# FS: Mini Pellia, weeping moss, Hemianthus Micranthemoides, fissden $5 ea



## JTang (Apr 21, 2010)

Need to thin out my CRS tank so I have these plants for sale. 10 stems of Hemianthus Micranthemoides (right side of pic #1), a 2"x2" carpet of mini pellia (left side of pic #1), weeping moss and fissden (pic #2). I will also throw in some floating plants (Salvinia)  (pic #3) for free if u get the package.

$5 each or $15/package of 4 + free Salvinia


----------



## vdub (Apr 22, 2010)

Plant on the right side of pic #1 is Hemianthus Micranthemoides. The last plant doesn't look like frogbit but more like salvinia.


----------



## JTang (Apr 21, 2010)

vdub said:


> Plant on the right side of pic #1 is Hemianthus Micranthemoides. The last plant doesn't look like frogbit but more like salvinia.

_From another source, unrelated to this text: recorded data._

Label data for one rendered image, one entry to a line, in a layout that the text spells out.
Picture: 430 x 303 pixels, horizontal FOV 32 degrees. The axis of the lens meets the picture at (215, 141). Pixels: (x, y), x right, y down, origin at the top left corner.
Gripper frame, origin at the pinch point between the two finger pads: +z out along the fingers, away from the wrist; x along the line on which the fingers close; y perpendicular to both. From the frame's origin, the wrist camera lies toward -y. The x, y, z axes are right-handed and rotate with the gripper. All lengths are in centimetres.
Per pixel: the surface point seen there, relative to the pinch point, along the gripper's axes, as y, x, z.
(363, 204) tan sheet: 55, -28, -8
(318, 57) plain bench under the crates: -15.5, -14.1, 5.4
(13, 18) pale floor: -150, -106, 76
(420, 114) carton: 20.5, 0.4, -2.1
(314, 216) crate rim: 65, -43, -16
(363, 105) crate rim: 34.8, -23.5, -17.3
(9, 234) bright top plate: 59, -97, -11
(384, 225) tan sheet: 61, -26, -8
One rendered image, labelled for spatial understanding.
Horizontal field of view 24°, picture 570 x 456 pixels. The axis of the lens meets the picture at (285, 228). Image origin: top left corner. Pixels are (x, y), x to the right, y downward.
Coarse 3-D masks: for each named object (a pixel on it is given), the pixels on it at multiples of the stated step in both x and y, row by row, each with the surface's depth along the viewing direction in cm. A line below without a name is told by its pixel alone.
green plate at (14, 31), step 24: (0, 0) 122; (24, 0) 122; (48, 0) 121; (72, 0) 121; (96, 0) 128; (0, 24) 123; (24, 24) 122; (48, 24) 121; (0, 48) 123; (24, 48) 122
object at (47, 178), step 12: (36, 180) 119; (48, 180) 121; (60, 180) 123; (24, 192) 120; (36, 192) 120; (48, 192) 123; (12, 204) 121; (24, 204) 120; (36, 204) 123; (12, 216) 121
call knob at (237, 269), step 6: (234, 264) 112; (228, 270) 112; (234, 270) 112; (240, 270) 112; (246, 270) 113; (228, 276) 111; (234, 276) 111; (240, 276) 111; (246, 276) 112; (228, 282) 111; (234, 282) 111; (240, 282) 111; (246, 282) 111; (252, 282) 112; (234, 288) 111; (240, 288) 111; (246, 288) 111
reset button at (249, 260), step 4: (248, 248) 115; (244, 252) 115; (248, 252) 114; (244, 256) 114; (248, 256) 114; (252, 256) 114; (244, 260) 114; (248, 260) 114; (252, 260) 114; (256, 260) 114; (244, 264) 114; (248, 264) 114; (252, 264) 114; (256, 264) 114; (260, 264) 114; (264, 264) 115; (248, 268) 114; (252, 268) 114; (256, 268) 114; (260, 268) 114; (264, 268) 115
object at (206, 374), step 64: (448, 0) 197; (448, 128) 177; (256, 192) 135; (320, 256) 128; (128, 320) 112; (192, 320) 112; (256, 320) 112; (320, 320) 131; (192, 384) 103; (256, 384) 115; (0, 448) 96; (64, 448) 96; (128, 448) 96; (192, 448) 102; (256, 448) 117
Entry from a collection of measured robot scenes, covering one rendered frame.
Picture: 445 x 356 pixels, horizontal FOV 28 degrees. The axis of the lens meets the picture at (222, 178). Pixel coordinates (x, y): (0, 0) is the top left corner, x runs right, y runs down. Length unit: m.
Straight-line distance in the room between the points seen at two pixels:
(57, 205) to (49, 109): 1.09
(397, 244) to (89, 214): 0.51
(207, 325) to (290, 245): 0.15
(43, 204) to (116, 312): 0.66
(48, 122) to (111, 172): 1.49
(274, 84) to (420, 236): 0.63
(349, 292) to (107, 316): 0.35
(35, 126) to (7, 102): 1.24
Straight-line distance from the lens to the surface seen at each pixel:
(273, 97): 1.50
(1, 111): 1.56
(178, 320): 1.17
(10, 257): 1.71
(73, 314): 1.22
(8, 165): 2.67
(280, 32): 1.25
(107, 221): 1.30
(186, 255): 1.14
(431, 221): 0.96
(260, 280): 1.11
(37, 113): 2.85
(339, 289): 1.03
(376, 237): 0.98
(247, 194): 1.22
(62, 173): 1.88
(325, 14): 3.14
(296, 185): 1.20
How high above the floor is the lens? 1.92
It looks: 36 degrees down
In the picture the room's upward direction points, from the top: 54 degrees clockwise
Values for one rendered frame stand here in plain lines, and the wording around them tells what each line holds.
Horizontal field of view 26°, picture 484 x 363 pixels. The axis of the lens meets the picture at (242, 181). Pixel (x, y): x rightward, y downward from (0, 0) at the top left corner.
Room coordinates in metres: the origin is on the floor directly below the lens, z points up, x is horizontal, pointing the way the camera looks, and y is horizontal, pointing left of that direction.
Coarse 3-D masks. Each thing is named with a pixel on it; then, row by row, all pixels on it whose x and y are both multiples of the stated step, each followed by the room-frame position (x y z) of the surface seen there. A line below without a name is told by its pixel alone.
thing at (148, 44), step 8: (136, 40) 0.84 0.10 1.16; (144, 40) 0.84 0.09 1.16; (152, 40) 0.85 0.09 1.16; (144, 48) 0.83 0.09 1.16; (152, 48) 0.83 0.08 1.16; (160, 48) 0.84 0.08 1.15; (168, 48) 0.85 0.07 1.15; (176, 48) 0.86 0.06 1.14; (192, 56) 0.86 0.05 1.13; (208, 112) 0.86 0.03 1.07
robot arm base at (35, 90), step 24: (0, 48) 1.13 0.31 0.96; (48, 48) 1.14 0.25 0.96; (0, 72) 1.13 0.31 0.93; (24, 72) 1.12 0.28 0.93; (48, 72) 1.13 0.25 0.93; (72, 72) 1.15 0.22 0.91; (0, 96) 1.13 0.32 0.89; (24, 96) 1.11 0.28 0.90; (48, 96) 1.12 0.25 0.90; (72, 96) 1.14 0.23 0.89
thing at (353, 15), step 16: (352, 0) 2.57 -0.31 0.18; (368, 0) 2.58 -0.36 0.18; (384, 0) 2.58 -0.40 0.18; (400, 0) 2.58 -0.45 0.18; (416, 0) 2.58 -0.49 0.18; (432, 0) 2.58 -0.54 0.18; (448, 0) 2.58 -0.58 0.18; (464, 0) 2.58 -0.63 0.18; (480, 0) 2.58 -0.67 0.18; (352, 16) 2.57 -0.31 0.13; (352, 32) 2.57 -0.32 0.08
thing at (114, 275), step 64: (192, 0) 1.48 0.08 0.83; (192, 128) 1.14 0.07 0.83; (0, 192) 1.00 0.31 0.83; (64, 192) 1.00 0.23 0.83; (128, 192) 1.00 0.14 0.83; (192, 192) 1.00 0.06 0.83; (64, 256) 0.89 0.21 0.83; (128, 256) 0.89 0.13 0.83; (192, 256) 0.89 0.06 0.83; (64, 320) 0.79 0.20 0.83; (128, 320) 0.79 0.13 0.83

Thanks for the ID. Im bad with names! Lol


----------



## JTang (Apr 21, 2010)

1 package gone!


----------



## JTang (Apr 21, 2010)

Still have 1 package left....


----------



## JTang (Apr 21, 2010)

Thinning out my tanks again. 2 packages available. See post 1 for details....


----------



## JTang (Apr 21, 2010)

1 set pending....


----------



## JTang (Apr 21, 2010)

One set sold. Still have one set available...


----------



## JTang (Apr 21, 2010)

Still have a carpet (3"x3") of mini pellia, weeping moss & floating plants available. Take all for $10.


----------



## arowana_keeper (Oct 28, 2011)

Do you have an in-tank picture of the weeping moss?


----------



## Kimrocks (Aug 30, 2011)

PM'd you about this.


----------



## JTang (Apr 21, 2010)

Need to thin out my CRS tank so I have these plants for sale. 10 stems of Hemianthus Micranthemoides (right side of pic #1), a 2"x2" carpet of mini pellia (left side of pic #1), weeping moss and fissden (pic #2). I will also throw in some floating plants (Salvinia) (pic #3) for free if u get the package.

$5 each or $15/package of 4 + free Salvinia


----------



## TheBigCheese (Oct 1, 2012)

I'm interested in some Mini Pellia and fissden. Still have some available?


----------



## JTang (Apr 21, 2010)

TheBigCheese said:


> I'm interested in some Mini Pellia and fissden. Still have some available?


Yes still have some left.


----------